The bill, The Lower Health Care Costs Act of 2019, was announced by the House Committee on Energy and Commerce and aims to lower out-of-pocket healthcare costs for Americans. The bill specifically singles out an end to surprise billing practices, where patients receive medical bills for services performed by out-of-network providers weeks or even months after they receive care. The practice has come under the spotlight after some news outlets highlighted sky-high medical bills for care.
In addition, the bill would fund Community Health Centers for five years, increase the purchasing age of tobacco to 21 and lower prescription drug and other medical costs to by requiring more transparency and competition.
“I do not think it is possible to write a bill that has broader agreement than this among Senate and House Democrats and Republicans on Americans’ number one financial concern: what they pay out of their own pockets for health care,” Senate Health Committee Chairman Lamar Alexander (R-Tenn.) said in a statement. “The legislation includes proposals from 80 senators, 46 Democrats and 34 Republicans. It would end surprise billing of patients by creating a new system of dispute resolution that includes arbitration, provide nearly $20 billion for five years of funding for the nation’s 1,400 community health centers, and lower the cost of prescription drugs and other medical services by requiring transparency and competition.”

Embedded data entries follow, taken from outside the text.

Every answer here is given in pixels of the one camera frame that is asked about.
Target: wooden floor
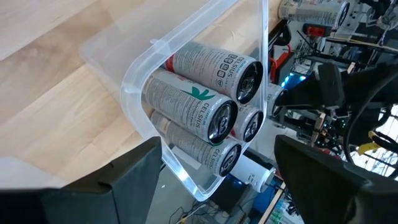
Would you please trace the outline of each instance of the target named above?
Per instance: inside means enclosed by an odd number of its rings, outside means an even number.
[[[144,3],[0,2],[0,157],[70,182],[141,143],[78,48]],[[269,3],[270,30],[278,4]]]

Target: celsius can
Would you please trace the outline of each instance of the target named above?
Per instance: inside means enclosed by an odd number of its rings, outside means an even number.
[[[155,128],[194,160],[203,164],[214,174],[226,176],[237,163],[242,146],[226,138],[219,144],[210,144],[189,133],[158,111],[154,111],[150,120]]]
[[[238,106],[229,97],[163,69],[146,82],[143,100],[204,141],[217,144],[232,130]]]
[[[162,67],[241,104],[246,104],[253,98],[263,76],[260,61],[196,42],[185,44]]]
[[[283,0],[279,17],[290,21],[338,28],[344,22],[349,3],[342,0]]]
[[[279,85],[268,83],[267,88],[267,116],[275,117],[279,114],[282,107],[276,106],[275,102],[279,96],[282,96],[287,90],[283,89]]]
[[[231,135],[244,142],[251,141],[260,130],[264,113],[249,105],[238,105],[238,117],[236,118]]]

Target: clear plastic container
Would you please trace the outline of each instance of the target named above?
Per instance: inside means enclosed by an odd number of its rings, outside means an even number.
[[[143,141],[159,136],[141,101],[149,75],[188,41],[252,55],[267,68],[266,0],[146,0],[135,11],[81,46],[81,56],[117,99]],[[252,104],[266,107],[267,79]],[[195,169],[176,157],[164,141],[162,159],[187,190],[206,200],[223,178],[204,166]]]

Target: plastic bin
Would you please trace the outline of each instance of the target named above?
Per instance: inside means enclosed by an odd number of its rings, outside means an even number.
[[[267,68],[268,3],[265,0],[146,0],[80,48],[117,99],[143,139],[159,136],[141,101],[149,75],[190,40],[259,58]],[[267,79],[252,104],[266,107]],[[195,169],[176,157],[163,142],[162,159],[187,190],[206,200],[223,178],[204,166]]]

The announcement of the legislation, which has yet to receive a vote in Congress, was met with general support for ending surprise billing and a warning from at least one industry group––the Association of American Medical Colleges (AAMC). In particular, AAMC took issue with the idea of rate setting in the legislation and the language of arbitration as a dispute resolution for ending surprise billing.
“While we are encouraged that the committees’ press statement mentions arbitration as part of its legislative framework, we remind Congress that even paired with arbitration, a benchmark rate could decrease patient access to care by incentivizing the exclusion of teaching hospitals from coverage networks and increasing narrow networks,” AAMC Chief Public Policy Officer Karen Fisher, JD, said in the group’s statement. “We continue to believe that arbitration, not rate setting, is the best solution to address billing disputes.”
Similarly, Rick Pollack, president and CEO of the American Hospital Association, hoped for changed in the arbitration language of the bill.
“Unfortunately, unless this proposal is much improved over previous bills that rely on a benchmark rate, it remains highly problematic and would jeopardize patient access to hospital care, particularly in rural communities,” Pollack stated. “An arbitrary rate gives insurers an incentive to remove hospitals from their networks and force artificially low reimbursement rates, which limits access. Moreover, such proposals would provide a huge windfall to commercial insurance companies at the expense of the nation’s community hospitals.
We urge Congress to take the time to get this policy right, and not rush a solution to surprise medical bills that would cause this level of disruption to the patients we serve.”